• **EXERCISE PROMPT**: Take the lines below from the first through the one that contains "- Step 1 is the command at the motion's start" and copy them exactly.

◆ ◆ ◆ ◆ ◆ ◆ ◆

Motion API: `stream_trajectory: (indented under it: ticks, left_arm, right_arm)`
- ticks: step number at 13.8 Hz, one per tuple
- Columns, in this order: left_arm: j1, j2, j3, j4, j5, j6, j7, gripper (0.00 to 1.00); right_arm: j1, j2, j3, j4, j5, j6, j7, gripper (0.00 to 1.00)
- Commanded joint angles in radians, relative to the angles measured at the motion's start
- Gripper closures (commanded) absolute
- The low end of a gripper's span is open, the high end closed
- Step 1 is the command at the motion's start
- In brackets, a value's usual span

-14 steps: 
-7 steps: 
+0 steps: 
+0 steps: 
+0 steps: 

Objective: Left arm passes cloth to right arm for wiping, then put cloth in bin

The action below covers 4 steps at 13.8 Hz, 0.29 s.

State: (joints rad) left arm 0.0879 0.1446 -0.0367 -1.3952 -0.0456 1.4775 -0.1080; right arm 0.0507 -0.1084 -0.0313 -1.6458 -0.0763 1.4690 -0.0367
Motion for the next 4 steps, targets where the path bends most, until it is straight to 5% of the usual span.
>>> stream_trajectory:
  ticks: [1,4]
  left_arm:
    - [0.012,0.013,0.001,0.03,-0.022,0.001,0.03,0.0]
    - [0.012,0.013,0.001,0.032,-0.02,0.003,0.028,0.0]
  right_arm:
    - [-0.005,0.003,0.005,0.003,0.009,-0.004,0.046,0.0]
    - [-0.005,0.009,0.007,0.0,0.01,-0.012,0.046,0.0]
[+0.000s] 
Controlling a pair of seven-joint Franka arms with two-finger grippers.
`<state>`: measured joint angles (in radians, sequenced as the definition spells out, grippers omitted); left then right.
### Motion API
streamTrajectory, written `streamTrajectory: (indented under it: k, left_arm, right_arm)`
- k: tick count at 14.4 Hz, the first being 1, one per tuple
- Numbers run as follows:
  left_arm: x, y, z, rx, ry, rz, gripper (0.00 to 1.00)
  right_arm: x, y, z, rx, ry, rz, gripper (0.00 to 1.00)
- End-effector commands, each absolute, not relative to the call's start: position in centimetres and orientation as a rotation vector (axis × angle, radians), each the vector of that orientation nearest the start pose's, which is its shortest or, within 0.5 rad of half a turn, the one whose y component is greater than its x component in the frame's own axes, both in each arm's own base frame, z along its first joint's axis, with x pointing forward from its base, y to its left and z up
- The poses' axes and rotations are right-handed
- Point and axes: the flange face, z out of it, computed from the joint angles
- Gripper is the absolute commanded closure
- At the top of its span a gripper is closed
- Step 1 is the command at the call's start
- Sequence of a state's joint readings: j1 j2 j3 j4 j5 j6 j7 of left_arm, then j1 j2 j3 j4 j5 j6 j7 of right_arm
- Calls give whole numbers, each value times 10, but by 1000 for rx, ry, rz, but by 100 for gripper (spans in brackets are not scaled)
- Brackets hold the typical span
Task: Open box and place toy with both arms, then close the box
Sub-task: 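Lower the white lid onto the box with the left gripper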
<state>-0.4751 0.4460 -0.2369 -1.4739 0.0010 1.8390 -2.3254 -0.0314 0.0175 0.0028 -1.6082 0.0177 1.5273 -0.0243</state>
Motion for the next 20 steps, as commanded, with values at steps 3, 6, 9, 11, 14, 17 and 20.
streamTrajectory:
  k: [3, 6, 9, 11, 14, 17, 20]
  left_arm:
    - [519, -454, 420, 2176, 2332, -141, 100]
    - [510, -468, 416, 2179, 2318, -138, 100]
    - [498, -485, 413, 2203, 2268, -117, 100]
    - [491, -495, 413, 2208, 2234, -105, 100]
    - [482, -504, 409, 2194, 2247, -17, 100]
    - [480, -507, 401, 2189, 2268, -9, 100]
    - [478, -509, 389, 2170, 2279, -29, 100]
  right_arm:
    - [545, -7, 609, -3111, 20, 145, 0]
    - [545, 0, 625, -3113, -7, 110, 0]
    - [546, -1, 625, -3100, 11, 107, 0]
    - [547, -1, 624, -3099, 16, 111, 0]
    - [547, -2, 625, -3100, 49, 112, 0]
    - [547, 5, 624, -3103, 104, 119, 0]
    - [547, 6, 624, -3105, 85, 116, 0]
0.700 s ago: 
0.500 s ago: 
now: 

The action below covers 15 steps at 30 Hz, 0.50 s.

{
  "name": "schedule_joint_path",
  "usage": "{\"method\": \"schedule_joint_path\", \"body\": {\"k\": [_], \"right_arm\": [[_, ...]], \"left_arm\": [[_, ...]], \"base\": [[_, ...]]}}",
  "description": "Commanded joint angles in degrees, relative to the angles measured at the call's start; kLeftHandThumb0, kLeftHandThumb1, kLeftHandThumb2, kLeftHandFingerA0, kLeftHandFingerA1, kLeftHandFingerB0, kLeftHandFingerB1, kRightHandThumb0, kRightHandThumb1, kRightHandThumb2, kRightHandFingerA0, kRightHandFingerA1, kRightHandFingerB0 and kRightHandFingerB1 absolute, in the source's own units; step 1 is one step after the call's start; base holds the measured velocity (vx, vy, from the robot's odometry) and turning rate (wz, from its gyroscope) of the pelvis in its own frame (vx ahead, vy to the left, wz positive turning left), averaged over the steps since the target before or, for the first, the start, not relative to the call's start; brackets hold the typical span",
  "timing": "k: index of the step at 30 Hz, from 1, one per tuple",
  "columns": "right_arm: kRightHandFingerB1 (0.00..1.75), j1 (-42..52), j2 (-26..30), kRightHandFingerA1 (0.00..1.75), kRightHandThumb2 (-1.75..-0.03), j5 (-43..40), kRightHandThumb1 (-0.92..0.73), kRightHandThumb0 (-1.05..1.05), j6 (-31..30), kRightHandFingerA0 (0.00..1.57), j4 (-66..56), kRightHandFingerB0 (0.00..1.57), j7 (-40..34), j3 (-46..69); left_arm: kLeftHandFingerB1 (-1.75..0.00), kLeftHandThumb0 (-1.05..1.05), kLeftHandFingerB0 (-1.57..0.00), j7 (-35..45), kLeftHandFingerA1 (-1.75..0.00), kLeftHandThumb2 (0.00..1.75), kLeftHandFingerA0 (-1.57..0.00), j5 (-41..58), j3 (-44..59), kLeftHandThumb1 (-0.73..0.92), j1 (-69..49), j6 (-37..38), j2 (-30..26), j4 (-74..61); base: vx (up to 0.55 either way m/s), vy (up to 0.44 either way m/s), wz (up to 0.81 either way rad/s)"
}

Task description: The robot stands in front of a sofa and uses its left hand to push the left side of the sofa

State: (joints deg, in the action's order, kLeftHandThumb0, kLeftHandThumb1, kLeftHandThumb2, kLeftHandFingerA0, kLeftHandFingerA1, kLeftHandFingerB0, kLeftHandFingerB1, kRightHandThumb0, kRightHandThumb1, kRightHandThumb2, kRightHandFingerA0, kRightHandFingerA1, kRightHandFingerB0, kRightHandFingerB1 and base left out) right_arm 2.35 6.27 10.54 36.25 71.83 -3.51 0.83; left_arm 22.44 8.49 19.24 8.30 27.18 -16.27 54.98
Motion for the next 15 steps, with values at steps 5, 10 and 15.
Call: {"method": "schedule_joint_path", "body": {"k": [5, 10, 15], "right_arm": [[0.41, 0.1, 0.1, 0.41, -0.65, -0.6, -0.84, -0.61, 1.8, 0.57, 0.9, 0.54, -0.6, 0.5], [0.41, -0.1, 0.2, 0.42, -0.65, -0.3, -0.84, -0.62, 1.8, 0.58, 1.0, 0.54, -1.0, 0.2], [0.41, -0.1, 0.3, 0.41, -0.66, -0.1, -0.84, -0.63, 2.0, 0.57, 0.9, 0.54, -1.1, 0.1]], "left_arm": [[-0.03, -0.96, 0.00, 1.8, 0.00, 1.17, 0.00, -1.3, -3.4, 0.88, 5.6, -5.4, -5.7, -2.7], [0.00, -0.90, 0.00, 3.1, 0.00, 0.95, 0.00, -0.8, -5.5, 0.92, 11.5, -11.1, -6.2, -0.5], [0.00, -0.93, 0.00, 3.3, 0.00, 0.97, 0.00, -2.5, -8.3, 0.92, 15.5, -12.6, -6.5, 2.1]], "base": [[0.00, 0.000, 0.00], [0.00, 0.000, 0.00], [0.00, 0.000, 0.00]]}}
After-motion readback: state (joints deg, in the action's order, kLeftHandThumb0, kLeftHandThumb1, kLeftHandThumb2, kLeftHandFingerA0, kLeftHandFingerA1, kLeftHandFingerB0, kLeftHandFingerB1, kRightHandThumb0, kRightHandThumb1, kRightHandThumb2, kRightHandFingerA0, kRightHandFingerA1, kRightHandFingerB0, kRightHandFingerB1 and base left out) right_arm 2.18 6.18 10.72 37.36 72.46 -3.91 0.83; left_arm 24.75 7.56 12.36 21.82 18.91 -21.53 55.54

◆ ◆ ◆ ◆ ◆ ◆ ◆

• **ANSWER SPACE**:
Motion API: `stream_trajectory: (indented under it: ticks, left_arm, right_arm)`
- ticks: step number at 13.8 Hz, one per tuple
- Columns, in this order: left_arm: j1, j2, j3, j4, j5, j6, j7, gripper (0.00 to 1.00); right_arm: j1, j2, j3, j4, j5, j6, j7, gripper (0.00 to 1.00)
- Commanded joint angles in radians, relative to the angles measured at the motion's start
- Gripper closures (commanded) absolute
- The low end of a gripper's span is open, the high end closed
- Step 1 is the command at the motion's start

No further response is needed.